Dans sa lettre, l'organisation dénonce une gestion qu'elle juge opaque et contraire aux exigences de transparence prévues par le décret portant statut, organisation et fonctionnement du FOMIN. Elle souligne notamment l'absence de publication de rapports d'audit indépendants, de rapports financiers ainsi que d'informations détaillées sur les projets financés et les performances des investissements réalisés.

« Aucune de ces informations ni aucun de ces documents n'est rendu public par les gestionnaires du FOMIN », déplore La Sentinelle, qui estime que cette situation prive les citoyens de leur droit à l'information sur l'utilisation des revenus miniers destinés aux générations futures.

Cette structure de la société civile cite plusieurs allocations attribuées au Fonds au cours des dernières années, notamment 100 millions USD pour le barrage hydroélectrique de Katende, 100 millions USD investis en obligations de la Banque centrale du Congo, 17 millions USD pour la rénovation du laboratoire du CEEC, 50 millions USD injectés dans le capital de DRC Gold Trading SA, ainsi que d'autres projets annoncés dans les domaines de la formation professionnelle et du secteur minier.
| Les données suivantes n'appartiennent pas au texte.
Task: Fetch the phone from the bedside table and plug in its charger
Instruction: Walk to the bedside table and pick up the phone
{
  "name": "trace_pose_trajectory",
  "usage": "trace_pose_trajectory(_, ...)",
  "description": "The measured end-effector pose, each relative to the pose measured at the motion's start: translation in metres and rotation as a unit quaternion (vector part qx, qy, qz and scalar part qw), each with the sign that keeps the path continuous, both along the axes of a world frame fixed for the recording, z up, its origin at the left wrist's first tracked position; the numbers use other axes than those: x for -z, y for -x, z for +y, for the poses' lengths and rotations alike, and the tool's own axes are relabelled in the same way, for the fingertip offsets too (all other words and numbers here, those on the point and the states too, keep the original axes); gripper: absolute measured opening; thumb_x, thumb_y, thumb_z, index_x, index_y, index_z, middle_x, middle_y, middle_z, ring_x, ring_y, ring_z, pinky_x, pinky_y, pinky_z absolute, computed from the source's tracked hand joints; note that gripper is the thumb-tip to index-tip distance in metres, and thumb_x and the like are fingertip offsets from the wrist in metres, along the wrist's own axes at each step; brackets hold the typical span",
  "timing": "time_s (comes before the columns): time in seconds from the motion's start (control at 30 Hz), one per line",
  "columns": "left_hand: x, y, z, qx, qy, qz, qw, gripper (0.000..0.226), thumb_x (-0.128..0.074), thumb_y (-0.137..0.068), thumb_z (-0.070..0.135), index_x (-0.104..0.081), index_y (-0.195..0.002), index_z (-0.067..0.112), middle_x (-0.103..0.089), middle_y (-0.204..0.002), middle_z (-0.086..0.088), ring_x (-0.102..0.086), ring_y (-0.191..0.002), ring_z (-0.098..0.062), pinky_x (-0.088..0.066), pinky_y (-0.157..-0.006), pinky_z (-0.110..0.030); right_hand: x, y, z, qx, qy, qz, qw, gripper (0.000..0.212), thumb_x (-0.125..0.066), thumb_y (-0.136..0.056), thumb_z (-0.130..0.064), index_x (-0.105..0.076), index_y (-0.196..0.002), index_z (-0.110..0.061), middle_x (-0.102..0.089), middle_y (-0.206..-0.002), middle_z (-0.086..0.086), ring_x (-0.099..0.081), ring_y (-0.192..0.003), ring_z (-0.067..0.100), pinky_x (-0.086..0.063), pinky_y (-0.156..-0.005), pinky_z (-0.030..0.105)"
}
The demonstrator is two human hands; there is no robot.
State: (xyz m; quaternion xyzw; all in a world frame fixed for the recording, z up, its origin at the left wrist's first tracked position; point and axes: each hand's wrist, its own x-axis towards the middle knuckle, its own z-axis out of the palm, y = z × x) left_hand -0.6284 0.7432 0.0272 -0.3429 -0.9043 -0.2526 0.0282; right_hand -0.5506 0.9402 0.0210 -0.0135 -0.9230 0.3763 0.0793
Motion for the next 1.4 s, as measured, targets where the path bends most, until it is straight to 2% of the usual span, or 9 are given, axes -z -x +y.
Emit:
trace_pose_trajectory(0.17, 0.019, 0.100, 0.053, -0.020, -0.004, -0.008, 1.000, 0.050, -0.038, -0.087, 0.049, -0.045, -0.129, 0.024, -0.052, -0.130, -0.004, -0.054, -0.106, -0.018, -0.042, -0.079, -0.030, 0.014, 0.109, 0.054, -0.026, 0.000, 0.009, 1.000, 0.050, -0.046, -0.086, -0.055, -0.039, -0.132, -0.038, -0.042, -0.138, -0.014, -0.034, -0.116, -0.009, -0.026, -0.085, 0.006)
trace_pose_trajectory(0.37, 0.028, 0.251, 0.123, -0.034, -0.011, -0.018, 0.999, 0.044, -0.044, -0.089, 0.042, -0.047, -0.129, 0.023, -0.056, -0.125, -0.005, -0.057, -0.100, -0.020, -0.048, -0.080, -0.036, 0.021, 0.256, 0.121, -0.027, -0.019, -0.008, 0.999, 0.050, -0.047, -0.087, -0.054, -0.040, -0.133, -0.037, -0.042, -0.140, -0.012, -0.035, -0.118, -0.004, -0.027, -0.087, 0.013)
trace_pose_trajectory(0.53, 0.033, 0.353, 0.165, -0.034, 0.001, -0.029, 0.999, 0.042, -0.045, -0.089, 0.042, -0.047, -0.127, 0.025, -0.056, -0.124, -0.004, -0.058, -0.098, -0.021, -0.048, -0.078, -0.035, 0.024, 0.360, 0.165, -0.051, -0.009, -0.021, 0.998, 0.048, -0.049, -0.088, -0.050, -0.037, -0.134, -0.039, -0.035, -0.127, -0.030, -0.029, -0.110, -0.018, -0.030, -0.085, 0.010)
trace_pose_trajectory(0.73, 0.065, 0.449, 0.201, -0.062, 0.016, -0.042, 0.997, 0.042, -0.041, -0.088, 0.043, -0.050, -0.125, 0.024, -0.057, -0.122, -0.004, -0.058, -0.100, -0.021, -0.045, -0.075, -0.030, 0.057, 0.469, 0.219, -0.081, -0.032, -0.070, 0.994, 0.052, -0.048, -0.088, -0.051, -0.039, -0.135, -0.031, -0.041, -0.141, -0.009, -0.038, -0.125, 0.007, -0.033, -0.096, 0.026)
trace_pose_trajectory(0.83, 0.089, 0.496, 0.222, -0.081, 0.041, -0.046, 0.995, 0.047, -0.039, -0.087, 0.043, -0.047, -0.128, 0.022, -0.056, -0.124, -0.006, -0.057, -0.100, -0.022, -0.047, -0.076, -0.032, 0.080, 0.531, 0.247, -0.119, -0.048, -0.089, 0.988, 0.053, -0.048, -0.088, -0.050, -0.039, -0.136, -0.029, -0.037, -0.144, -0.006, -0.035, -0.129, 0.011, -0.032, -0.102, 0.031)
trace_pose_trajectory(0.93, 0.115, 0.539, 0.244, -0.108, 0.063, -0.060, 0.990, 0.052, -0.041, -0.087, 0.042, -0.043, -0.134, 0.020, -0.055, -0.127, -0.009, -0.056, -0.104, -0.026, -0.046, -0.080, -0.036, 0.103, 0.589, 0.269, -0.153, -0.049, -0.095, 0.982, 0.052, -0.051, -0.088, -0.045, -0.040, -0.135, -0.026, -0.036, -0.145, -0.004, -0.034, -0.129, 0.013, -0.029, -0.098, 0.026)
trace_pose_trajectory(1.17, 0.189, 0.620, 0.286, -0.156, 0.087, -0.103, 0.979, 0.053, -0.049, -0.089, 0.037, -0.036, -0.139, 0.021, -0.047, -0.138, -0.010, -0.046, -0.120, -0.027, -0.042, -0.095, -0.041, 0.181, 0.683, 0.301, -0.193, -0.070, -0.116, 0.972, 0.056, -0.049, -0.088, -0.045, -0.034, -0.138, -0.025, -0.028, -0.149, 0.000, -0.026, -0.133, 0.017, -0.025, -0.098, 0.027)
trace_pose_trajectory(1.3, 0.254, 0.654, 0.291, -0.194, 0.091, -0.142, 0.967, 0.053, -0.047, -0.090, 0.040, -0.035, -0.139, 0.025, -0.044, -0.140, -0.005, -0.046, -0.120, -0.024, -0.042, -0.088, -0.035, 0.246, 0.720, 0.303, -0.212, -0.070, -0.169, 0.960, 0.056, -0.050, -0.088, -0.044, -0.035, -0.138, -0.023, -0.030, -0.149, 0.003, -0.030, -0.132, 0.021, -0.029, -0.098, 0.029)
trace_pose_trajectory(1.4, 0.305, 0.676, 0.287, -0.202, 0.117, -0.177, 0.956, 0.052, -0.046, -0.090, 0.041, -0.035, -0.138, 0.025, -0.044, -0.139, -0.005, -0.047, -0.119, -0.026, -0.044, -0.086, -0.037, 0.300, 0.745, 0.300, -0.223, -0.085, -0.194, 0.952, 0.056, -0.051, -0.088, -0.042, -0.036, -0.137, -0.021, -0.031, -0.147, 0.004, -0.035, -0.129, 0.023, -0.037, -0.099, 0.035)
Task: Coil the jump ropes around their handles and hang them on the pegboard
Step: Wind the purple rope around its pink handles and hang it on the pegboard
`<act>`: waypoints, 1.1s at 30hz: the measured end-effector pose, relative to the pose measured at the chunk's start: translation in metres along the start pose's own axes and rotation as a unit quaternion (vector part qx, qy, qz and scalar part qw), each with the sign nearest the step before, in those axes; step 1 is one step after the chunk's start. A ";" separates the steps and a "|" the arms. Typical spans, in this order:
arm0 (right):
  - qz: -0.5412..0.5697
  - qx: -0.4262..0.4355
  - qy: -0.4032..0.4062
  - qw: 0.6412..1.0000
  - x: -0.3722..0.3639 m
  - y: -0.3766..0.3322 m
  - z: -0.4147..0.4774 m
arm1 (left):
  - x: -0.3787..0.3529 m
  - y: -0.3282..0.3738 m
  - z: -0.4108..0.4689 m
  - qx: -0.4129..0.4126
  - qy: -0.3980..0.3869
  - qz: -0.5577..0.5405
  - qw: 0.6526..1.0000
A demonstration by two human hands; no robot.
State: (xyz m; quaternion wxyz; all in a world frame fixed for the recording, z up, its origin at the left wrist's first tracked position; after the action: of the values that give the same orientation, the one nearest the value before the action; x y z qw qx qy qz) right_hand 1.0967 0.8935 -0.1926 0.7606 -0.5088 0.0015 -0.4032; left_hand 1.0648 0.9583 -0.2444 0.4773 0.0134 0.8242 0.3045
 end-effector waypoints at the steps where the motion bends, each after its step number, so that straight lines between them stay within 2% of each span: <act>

Pour La Sentinelle, la plupart de ces investissements auraient été effectués sans cadre d'investissement clairement établi ni études préalables rendues publiques. Cette situation exposerait le Fonds à des risques de mauvaise gouvernance et d'inefficacité dans l'accomplissement de sa mission principale.

« Aucun transfert de richesses aux générations futures n'est concevable sans rigueur dans la gestion ni respect des dispositions de transparence et de redevabilité », insiste l'organisation, qui appelle le ministère des Mines à agir rapidement.

Face à ces préoccupations, elle  exhorte le ministre des Mines à engager sans délai un audit indépendant afin d’évaluer la gestion des ressources du Fonds, d’établir les éventuelles responsabilités et de garantir que les revenus miniers destinés aux générations futures soient utilisés conformément à leur vocation.

Cette alerte intervient alors que le FOMIN vient d’être doté d’une nouvelle équipe dirigeante, nommée le 3 juin dernier par ordonnance présidentielle lue à la chaîne nationale. Kalaa Mpinga occupera le poste de président du conseil d’administration, Godard Motemona celui de directeur général, tandis que le poste de directeur général adjoint (DGA) sera assuré par Eugène Bunga.